En juin 2025, les militaires rwandais sous couvert de la coalition M23/AFC envahissent et s’accaparent de la Bralima/Bukavu, une filiale du groupe néerlandais au Sud-Kivu ou l’Etat congolais ne possédait, mieux ne possède un tiers des parts en RDC.
Cette « expropriation » a été un coup dur pour le groupe Heineken qui a d’abord décidé de vendre cette brasserie de Bukavu à 1 euro à une société mauricienne, Elna Holdings. Finalement, vendredi 10 avril dernier, Heineken a cédé toutes ses parts d’actionnaire majoritaire sur l’ensemble du pays à Elna Holding.

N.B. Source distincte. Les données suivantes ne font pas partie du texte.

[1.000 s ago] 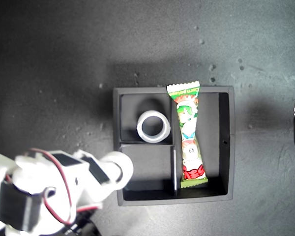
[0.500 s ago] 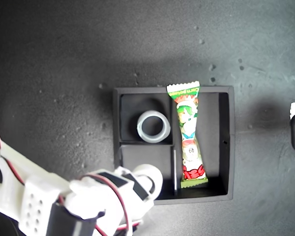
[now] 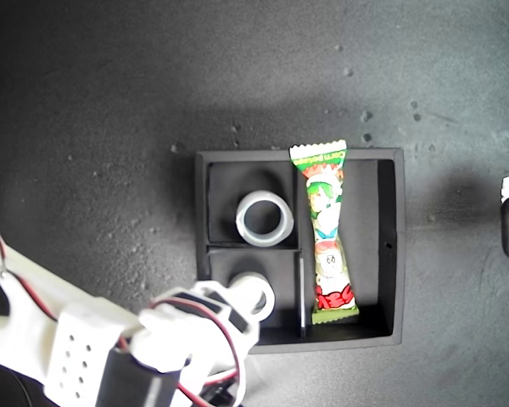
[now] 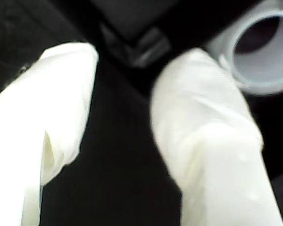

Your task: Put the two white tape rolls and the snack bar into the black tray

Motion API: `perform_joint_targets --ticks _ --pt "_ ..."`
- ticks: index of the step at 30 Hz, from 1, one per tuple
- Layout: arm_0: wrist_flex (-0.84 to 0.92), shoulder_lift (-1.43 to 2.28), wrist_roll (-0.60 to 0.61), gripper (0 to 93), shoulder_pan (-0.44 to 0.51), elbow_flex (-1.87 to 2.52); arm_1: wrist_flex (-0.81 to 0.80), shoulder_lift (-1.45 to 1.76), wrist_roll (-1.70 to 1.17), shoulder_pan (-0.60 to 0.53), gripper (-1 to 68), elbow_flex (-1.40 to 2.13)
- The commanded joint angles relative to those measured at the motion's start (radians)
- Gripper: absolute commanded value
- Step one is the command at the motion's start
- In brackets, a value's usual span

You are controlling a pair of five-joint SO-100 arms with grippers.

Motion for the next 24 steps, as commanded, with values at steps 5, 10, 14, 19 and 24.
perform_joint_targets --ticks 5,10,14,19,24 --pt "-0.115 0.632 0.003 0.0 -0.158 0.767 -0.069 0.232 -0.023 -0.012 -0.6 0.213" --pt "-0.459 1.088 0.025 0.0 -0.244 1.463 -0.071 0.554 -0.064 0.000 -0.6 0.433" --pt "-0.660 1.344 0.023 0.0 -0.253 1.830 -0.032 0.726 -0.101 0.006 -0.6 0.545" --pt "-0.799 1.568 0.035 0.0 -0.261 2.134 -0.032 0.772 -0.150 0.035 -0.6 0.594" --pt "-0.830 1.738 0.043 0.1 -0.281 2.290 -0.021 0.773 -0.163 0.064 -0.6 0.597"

Cette décision concerne ses usines de Kinshasa, Kisangani et Lubumbashi.
Bien que partante, Heineken garde la commercialisation de ses marques comme Heineken, Primus, Turbo King, Mutzig, selon les accords de licence. Cependant, la charge d’environ 731 employés laissés incombe désormais à la nouvelle acquéreuse mauricienne. Celle-ci va reprendre la production et la distribution. Reste à savoir si la nouvelle propriétaire de la Bralima gardera tous les effectifs…
L’histoire va retenir qu’après plus de 40 ans en tant qu’actionnaire majoritaire, le groupe brassicole Heineken s’est retiré de la RDC à cause des actes d’abus perpétrés par la rébellion du M23/AFC dans ses installations de Bukavu. Actes très défavorables au climat des affaires. Voilà là où Corneille Nangaa mène le pays : il détruit l’économie de son propre pays pour favoriser celle du Rwanda dont il est vassal.